The following conclusions and findings were made in the Regional Greenhouse Gas Initiative (RGGI) report: 

  • Prior to RGGI, electricity generation in Virginia has increased while CO2 per MWh has almost been cut in half over the last ten years. This was primarily due to changes in the types of generation as seen below.
  • Because of the captive nature of their ratepayers, the ability for power-generators to fully pass on costs to consumers, and the fact that the Code of Virginia dedicates RGGI proceeds to grants programs, participation in RGGI is in effect a direct carbon tax on all households and businesses; 
  • In addition, consumers are unable to avoid the pass through of these costs because they do not have the opportunity to switch electric providers – Dominion and other providers are monopolies in most regions of Virginia.
  • The imposition of the RGGI “carbon tax” fails to achieve its goal as a carbon “cap-and-trade” system because it lacks any incentive for power-generators to actually reduce emissions, due to the ability to pass through costs to consumers.
  • The costs of compliance with the trading rule and participation in RGGI have begun to materialized in higher electricity rates as identified in the filings before the State Corporation Commission by Dominion Energy. 
  • Emission allowance prices have increased over time, and are expected to continue increasing which will increase the tax on ratepayers. 

 On July 10, 2020, Virginia formally adopted the CO2 Budget Trading Program (Part VII of 9VAC5-140) for the power sector to implement a carbon emissions trading and reduction program as authorized by the Clean Energy and Community Flood Preparedness Act (Article 4 of Chapter 1219 of the 2020 Acts of Assembly). The rule allowed for full participation in the Regional Greenhouse Gas Initiative (RGGI) to reduce carbon dioxide (CO2) emissions and make emissions allowances available for sale through an auction program that power producers use for compliance purposes. Proceeds from allowance sales are returned to Virginia to fund climate mitigation and resilience programs. Virginia began full participation in RGGI on January 1, 2021, and participated in five quarterly auctions to date.

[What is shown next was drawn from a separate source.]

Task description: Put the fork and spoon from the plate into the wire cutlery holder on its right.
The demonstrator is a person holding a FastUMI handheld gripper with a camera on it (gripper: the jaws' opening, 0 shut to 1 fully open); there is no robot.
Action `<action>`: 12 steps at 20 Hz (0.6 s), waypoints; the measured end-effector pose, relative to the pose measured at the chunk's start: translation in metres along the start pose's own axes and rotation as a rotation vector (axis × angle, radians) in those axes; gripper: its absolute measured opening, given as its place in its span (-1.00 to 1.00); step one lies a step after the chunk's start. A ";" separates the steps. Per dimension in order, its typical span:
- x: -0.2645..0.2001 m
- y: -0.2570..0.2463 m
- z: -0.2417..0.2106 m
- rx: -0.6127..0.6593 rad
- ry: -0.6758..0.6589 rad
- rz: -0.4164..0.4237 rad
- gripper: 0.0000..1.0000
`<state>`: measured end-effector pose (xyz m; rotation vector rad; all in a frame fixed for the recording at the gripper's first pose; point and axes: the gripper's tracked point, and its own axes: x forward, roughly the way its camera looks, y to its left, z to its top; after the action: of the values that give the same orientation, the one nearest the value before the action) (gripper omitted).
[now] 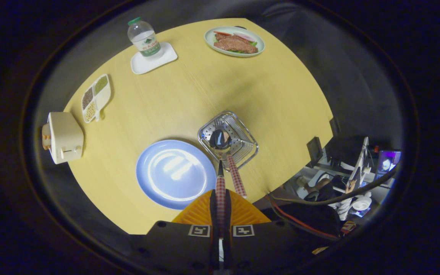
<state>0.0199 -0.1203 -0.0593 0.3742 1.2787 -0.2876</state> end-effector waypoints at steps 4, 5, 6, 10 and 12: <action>0.022 0.007 0.018 -0.011 0.065 0.028 -0.85; 0.025 0.007 0.021 -0.019 0.076 0.027 -0.85; 0.030 0.006 0.024 -0.035 0.088 0.018 -0.85; 0.036 0.007 0.034 -0.065 0.098 0.025 -0.79; 0.037 0.006 0.033 -0.087 0.109 0.017 -0.76</action>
<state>0.0611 -0.1288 -0.0859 0.3293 1.3894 -0.1988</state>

On January 15, 2022, Governor Youngkin issued Executive Order 9 (2022) (EO-9) to re-evaluate the program.

The review found that prior to the implementation of the RGGI: That a major shift has occurred in the Virginia power sector where electricity generation from coal has been replaced by cleaner generation sources of natural gas and more recently renewable energy generation sources. Also, during the same time, in-state electricity generation had increased by about 30%, which has led to the mass emissions levels remaining relatively constant. Over this time period, Virginia has become the world's data center capital which might have accounted for the growth in electricity demand.

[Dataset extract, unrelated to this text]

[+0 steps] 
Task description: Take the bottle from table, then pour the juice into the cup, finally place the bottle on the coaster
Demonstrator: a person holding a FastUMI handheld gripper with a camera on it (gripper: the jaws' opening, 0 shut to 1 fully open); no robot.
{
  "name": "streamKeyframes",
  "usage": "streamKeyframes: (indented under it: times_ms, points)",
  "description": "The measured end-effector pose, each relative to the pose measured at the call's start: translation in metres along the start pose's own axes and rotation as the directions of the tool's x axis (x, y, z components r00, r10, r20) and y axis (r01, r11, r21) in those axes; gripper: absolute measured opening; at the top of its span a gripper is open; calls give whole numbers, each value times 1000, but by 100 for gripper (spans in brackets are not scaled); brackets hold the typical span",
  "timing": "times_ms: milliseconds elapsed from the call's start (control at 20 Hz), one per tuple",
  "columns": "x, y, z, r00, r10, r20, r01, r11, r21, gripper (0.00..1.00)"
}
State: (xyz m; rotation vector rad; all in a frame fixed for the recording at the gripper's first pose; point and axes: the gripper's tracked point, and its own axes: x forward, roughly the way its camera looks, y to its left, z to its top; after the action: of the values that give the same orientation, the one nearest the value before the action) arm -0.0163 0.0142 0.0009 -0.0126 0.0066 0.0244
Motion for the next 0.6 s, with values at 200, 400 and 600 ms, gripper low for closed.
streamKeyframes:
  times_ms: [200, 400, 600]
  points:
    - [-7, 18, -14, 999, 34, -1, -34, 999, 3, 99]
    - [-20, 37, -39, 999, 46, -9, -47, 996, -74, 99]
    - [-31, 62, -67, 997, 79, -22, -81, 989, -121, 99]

The review also found that:

Because of the captive nature of their ratepayers, the ability for power-generators to fully pass on costs to consumers, and the fact that the Code of Virginia dedicates RGGI proceeds to grants programs, participation in RGGI is in effect a direct carbon tax on all households and businesses.  RGGI fails to achieve its goal as a carbon “cap-and-trade” system because it lacks any incentive for power-generators to actually reduce carbon emissions.  

Other states participating in the RGGI program designed their systems to provide rebates to their ratepayers, in Virginia the program operates as a hidden tax on consumers in which the funds are disbursed through grant programs. Virginia consumers were originally told that the program would not increase their energy bills, and given the rate increases approved, this is untrue. This is an inefficient method to tax and distribute funds for the benefit of Virginians without achieving the intended greenhouse gas emission goal.

The compliance costs of RGGI program participation have submitted by Dominion Energy and approved by the SCC, and have begun to impact electricity rates.  These costs are and will continue to be directly related to the cost of allowances, along with other charges allowed under current law and regulations.  Allowance prices have varied significantly in the past, and future prices will continue to vary.  Four other RGGI participating states (and prospectively a fifth) provide electric bill assistance to customers using some of their auction proceeds which Virginia does not.